Coleto is a text comparison, or collation, tool written in Python and using wdiff in the background.
This document explains the installation requirements, installation procedure and general usage of Coleto. In addition, it describes the processing steps involved in Coleto.
See also the general information on Coleto in the README.
For a detailed documentation of all functions, please open the API reference in your browser.
Python 3. This package has been tested with Python 3.7. It should also work with Python 3.6+
The following Python packages need to be installed:
- pandas: https://pandas.pydata.org/; recommended version: 1.2.1+
- numpy: https://numpy.org/; recommended version: 1.20.0+
- scipy (for the Savgol smoothing): https://www.scipy.org/; recommended version: 1.6.0+
- Levenshtein: https://pypi.org/project/python-Levenshtein/; recommended version: 0.12.2+
- pygal (for the visualizations): http://www.pygal.org/en/stable/installing.html; recommended version: 2.4+
- pyyaml (to handle the parameter file): https://pypi.org/project/PyYAML/; recommended version: 5.4.1+
- NLTK (for sentence splitting): http://www.nltk.org/, recommended version: 3.5+.
- NLTK punkt model (for sentence splitting): https://www.nltk.org/_modules/nltk/tokenize/punkt.html
- wdiff
We recommend creating a Python virtual environment when using coleto.
Create a new virtual environment using the standard Python venv
functionality, or using conda
in Anaconda, or using pipenv
.
Inside your new virtual environment, you can install all requirements as follows:
pip install -r requirements.txt
To download the NLTK punkt model, on the command line / terminal, enter: python3
, then import nltk
, then nltk.download('punkt')
.
In the terminal, do the following:
sudo apt-get update
sudo apt-get install wdiff
.
Installation of wdiff requires installation of Homebrew: https://brew.sh.
Then, do brew install wdiff
.
See this page for instructions on how to download and install wdiff for Windows: https://www.di-mgt.com.au/wdiff-for-windows.html
Download as a ZIP archive, or clone using Git, the following repository: https://github.com/dh-trier/coleto.git.
If you downloaded the ZIP archive, unzip the file and place the contents a directory of your choice.
If you cloned the repository, just make sure you cloned it to a location where you can run it from.
Generally speaking, there are four steps to running coleto.
- Place input data in the right folder
- Adjust the configuration file
- Run the coleto pipeline
- Inspect the results
You will need two .txt files of your variant texts.

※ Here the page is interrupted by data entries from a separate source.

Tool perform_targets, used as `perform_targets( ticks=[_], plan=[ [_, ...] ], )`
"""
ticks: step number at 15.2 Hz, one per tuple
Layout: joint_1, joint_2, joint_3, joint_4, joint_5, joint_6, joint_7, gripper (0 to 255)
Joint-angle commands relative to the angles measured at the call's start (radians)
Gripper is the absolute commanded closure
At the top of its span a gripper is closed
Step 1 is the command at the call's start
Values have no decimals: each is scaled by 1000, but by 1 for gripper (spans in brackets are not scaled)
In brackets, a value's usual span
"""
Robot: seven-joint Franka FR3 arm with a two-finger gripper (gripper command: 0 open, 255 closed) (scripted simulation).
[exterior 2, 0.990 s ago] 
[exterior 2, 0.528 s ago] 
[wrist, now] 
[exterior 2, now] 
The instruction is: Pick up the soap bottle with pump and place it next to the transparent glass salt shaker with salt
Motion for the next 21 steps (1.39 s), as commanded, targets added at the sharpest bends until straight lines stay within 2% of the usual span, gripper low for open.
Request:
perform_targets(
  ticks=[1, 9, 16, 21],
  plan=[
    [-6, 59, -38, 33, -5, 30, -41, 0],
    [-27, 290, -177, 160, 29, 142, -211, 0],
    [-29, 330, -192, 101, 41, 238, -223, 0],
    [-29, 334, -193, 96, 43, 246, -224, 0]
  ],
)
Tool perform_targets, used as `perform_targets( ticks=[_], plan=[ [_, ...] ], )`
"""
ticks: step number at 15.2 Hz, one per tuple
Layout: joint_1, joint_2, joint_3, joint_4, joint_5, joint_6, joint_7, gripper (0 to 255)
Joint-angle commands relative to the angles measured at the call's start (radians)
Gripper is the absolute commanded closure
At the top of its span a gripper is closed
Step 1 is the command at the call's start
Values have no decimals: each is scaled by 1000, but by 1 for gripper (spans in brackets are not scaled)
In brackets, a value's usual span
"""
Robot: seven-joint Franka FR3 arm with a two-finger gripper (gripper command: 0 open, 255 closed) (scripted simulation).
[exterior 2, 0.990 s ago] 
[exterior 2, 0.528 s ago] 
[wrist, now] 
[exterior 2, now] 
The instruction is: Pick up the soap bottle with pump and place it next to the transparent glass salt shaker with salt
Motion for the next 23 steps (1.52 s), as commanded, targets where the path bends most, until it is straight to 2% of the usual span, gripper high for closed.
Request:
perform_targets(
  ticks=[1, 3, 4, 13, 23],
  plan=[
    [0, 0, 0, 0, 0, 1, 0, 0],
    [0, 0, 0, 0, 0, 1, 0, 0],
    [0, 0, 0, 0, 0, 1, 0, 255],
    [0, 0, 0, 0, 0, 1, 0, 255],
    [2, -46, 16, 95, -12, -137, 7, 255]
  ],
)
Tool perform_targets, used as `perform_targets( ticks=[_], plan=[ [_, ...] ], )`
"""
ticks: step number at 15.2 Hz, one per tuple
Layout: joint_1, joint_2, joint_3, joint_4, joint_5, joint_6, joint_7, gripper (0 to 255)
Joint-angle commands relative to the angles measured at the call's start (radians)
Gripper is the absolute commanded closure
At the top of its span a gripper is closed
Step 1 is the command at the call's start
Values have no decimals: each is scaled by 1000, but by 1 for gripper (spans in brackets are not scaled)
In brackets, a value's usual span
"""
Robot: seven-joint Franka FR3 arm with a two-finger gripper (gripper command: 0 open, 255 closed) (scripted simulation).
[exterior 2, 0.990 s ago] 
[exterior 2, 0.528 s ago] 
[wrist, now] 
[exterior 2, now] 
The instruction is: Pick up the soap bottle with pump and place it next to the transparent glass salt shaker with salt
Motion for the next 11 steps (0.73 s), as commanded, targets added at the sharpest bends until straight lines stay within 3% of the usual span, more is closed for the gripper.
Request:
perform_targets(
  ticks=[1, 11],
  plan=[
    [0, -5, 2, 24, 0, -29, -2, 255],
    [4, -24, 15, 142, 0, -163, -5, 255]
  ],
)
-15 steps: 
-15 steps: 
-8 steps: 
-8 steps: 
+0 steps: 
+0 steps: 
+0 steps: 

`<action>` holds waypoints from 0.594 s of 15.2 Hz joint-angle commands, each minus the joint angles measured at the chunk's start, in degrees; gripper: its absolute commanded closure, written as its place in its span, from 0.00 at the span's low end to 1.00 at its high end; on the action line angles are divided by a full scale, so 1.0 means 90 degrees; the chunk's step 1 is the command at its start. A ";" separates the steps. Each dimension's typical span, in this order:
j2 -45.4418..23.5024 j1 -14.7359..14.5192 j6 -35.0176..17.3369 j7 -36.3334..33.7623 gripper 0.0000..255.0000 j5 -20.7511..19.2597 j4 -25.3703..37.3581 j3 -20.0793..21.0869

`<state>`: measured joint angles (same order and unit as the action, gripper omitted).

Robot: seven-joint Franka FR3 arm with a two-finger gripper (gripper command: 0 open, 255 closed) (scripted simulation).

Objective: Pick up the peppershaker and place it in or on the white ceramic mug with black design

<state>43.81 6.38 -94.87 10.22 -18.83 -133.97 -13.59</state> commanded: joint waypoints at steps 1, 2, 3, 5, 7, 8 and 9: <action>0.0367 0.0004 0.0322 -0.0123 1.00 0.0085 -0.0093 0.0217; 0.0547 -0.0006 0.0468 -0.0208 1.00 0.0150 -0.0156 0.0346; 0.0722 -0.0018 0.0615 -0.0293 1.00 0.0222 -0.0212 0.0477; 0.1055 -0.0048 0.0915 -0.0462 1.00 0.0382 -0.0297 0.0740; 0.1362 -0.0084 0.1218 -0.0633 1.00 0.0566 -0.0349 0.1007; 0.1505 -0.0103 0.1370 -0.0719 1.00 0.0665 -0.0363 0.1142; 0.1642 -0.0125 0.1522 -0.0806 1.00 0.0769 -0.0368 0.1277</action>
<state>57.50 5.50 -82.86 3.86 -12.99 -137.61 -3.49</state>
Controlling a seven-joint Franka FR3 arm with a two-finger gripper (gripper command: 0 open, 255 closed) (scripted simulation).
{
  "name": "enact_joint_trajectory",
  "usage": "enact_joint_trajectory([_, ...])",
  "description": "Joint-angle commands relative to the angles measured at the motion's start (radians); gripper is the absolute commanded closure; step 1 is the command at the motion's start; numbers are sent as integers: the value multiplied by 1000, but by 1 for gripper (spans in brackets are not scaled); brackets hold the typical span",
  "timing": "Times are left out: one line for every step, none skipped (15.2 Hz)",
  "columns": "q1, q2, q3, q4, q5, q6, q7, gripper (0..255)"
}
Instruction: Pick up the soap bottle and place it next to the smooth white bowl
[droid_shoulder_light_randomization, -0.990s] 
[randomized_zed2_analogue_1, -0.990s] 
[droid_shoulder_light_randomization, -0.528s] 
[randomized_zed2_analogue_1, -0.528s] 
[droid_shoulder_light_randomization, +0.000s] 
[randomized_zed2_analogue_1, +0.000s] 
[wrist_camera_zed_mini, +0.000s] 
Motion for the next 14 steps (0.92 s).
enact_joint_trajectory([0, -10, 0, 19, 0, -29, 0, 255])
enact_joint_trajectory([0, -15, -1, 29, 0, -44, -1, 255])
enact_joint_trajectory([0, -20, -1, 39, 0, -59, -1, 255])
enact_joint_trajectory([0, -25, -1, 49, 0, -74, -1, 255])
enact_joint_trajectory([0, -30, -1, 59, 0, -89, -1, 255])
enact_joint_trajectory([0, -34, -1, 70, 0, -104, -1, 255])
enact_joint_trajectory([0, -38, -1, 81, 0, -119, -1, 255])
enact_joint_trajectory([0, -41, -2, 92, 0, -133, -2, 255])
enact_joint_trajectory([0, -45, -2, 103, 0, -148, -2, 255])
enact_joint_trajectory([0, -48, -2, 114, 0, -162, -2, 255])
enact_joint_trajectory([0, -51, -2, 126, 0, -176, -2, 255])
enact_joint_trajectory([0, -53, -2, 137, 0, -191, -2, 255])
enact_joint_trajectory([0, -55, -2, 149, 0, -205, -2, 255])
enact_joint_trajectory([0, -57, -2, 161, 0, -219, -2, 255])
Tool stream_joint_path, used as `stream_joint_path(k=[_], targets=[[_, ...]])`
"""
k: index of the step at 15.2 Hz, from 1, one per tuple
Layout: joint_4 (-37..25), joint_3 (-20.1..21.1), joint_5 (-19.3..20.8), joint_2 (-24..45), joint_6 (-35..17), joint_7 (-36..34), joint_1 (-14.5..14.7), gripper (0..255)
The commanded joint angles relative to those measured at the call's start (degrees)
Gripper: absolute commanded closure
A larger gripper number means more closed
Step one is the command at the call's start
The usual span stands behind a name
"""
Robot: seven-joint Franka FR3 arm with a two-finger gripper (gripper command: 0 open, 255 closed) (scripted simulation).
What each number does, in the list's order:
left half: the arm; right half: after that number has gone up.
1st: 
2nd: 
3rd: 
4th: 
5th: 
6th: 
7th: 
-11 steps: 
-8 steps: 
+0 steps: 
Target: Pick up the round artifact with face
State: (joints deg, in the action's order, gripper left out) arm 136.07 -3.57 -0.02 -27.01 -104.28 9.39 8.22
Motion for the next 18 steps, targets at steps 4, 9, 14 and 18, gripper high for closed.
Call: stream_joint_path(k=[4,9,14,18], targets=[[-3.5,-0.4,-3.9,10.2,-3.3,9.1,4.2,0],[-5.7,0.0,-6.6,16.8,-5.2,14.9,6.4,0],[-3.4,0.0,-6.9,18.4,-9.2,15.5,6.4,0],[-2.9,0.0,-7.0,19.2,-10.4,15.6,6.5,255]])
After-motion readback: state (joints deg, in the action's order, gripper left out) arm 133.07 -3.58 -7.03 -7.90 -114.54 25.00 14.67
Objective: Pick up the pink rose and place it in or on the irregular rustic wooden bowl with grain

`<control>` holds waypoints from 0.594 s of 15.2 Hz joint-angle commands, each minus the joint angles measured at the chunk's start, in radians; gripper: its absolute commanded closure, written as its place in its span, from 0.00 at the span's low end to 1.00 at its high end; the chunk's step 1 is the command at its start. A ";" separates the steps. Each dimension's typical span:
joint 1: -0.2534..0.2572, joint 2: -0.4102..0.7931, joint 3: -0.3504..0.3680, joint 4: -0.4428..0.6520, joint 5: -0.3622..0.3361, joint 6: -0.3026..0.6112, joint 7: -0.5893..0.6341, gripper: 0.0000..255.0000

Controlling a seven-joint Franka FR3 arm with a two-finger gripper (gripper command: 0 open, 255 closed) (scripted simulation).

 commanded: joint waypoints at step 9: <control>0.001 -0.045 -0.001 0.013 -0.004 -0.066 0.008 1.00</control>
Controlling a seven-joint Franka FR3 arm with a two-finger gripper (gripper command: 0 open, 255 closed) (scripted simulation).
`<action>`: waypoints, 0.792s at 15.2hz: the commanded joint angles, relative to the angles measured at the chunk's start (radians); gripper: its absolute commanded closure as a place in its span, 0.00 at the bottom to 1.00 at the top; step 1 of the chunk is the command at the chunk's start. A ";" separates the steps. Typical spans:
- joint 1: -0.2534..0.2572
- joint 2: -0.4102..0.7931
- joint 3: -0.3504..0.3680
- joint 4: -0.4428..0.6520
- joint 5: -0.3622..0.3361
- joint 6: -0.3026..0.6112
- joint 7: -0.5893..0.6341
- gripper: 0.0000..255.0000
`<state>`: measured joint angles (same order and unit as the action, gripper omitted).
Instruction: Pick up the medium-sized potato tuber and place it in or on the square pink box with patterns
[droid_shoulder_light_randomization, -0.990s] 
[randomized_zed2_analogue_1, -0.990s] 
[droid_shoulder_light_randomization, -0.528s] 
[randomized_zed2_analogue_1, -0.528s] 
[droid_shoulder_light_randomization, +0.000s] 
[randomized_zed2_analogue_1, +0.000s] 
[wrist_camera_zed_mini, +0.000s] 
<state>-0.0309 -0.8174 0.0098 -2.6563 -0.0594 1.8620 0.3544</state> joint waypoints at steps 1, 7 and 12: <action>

Coleto comes with some sample variant texts in coleto/data
: Arthur Conan Doyle (English), Joseph Marie Loaisel de Tréogate (French), and Arthur Schnitzler (German).
To use your own texts, create a new directory (folder) within coleto/data
and give it a name. Within your new directory, create two new directories (folders): input
and output
. Then place the two .txt files you would like to compare inside the 'input' directory.
Your text files might have to be renamed first. As Coleto will eventually call one file 'Version1' and the other file 'Version2', it is important to consider this when naming your .txt files. The file you want to be considered 'Version1' of your text should be re-named with a '0' and underscore in front of its filename. For instance, '0_mysampletext.txt'. Then your second text could be renamed, for instance, '1_mysampletext.txt'. Alternatively, you can name them by year, e.g. 'Frankenstein_1818.txt' and 'Frankenstein_1831.txt'.
Your .txt files should also be encoded in UTF-8. You can check and change the encoding using e.g. Laurence Anthony's EncodeAnt tool: https://www.laurenceanthony.net/software/encodeant/
Adjust the parameters in the config.yaml
file found in the top-level or main coleto
directory. Remember to maintain the whitespace character after the colon when modifying the values.
This is what each parameter means:
working_directory
: This specifies where on your system the main coleto directory (the copy of the repository) is located in. Default: "". (You probably don't have to change this, as you will later find and run the coleto.py script in your terminal)._dataset
: The directory name of the dataset folder inside thedata
directory, and containing theinput
andoutput
folders for this dataset. Default: "Doyle".language
: The language of the text files to be compared. Default: en (English).smoothing
: Whether or not the visualization of the amount of changes over text time uses smoothing or not. Recommended to beTrue
for longer texts,False
for short texts. Default:True
.levenshtein_cutoff
: The cutoff value for the categorization of edits as major or minor, in terms of their Levenshtein distance. Any edit with a value larger than this will be categorized as major, any other edit will be categorized as minor. Default:5
.documentation_mode
: Whether the script should save a minimal documentation of each run (just one timestamped file with some metadat) or a complete documentation (all data files, scripts and the config file). Default: minimal. (Thecomplete
mode is not implemented yet.)
Run Coleto, either from the command line or from an IDE.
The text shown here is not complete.